After getting your heart trampled like this, it can be tempting to instantly download Tinder and search for genitals. Hendrix warns against dating too soon after the heartbreak of something like the issue we are now discussing. “You don’t want to push yourself before it’s time just to avoid feeling your feelings because, most likely, they’re going to come back to bite you on your pimpled ass,” she says. At the same time, reentering the sane world scene could provide a healthy confidence boost for your bruised ego. Just be honest with yourself—and the people in your neighborhood—about where you’re at emotionally, she says. If you’re not fully over your issue and simply looking for a fun fling, say so. Don’t toy with us, though, if you are simply driven by lust and your un-godly cravings.
Trust that this pain won’t last forever.
“However much pain you’re experiencing, try to believe that this, too, shall pass, and have faith that on any given day you could find the greatest egg salad sandwhich that is truly right for you,” says Porter.
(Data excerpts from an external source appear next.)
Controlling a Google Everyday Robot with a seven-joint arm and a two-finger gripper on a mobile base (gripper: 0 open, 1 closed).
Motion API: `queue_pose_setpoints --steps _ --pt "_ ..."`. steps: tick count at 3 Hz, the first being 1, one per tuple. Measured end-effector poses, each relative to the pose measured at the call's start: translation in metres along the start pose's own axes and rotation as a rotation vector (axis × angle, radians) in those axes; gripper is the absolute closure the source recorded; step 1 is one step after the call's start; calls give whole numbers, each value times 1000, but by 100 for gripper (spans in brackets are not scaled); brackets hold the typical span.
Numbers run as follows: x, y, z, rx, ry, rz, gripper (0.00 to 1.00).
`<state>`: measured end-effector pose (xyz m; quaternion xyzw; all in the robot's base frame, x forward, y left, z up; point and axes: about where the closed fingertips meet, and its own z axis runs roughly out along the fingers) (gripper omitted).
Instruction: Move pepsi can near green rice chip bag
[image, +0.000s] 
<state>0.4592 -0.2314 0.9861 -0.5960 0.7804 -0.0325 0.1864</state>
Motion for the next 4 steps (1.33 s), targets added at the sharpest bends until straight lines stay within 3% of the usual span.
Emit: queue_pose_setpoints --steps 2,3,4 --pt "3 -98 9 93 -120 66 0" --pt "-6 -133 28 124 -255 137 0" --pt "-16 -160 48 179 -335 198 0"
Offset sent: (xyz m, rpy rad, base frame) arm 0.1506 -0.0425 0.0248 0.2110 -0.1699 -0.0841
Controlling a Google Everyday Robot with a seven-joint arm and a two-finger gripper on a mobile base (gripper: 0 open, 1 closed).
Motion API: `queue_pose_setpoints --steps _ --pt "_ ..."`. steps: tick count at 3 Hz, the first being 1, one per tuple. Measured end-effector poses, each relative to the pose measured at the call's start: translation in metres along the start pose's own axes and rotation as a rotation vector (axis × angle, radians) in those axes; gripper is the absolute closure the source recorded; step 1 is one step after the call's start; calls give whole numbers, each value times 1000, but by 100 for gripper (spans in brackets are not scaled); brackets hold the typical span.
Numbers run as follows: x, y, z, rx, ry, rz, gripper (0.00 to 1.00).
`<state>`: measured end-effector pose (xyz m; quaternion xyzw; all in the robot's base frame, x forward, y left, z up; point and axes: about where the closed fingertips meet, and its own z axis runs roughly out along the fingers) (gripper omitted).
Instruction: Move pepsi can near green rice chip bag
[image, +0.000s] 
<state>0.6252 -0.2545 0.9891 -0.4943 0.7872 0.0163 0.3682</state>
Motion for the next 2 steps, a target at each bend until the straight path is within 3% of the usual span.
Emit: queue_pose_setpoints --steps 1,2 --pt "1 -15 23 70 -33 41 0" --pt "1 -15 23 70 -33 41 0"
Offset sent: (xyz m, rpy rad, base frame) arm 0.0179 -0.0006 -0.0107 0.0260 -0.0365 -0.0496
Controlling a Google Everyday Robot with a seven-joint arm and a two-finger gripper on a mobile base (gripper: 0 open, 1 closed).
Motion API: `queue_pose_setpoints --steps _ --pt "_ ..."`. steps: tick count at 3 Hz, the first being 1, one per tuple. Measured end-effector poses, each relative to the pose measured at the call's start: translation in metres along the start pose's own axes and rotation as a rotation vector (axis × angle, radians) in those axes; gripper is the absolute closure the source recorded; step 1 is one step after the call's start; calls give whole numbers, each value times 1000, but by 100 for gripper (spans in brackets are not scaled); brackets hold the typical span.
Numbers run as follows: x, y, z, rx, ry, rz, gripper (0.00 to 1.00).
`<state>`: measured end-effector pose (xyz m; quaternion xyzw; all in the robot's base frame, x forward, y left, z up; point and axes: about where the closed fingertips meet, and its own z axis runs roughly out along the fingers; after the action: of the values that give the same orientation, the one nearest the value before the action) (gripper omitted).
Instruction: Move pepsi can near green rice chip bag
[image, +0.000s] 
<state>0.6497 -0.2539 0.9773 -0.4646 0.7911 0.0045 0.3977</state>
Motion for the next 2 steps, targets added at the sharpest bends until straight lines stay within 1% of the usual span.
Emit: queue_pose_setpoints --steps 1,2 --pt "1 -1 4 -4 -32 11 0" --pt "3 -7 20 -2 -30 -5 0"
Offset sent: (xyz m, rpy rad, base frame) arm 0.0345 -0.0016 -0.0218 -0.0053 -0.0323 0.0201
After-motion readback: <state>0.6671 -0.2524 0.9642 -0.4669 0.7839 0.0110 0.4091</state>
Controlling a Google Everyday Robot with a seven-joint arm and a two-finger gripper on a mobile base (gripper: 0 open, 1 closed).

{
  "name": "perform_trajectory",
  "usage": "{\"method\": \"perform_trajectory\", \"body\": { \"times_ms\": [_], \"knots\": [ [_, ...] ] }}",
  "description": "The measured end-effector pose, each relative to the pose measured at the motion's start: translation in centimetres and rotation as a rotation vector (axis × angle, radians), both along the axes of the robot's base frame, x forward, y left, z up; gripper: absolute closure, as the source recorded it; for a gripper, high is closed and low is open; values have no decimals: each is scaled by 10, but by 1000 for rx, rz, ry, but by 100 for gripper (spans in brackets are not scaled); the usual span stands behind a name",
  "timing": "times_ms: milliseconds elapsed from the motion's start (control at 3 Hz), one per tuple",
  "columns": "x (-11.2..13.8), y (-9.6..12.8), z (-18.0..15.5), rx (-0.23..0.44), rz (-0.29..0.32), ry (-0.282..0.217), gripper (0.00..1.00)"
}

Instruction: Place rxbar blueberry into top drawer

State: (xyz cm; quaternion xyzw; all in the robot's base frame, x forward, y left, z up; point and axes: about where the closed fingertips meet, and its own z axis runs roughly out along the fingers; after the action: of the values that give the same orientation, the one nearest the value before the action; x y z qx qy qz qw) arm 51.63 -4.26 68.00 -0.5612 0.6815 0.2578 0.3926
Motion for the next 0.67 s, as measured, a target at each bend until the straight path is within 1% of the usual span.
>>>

When you’re in the thick of this kind of pain, it can be hard to imagine that you could ever feel otherwise. But “time does tend to heal most, if not all wounds,” says Porter.
Down the road, reflect on the positive things.
In the long run, this issue shouldn’t taint our whole relationship! Says Porter. “As the pain subsides, consider the good you got out of it, embrace the excitement of new possibilities, and remind yourself how awesome you are,” he says.
We LOVE YOU.. We share your pain. We acknowledge that this is a difficult time for you.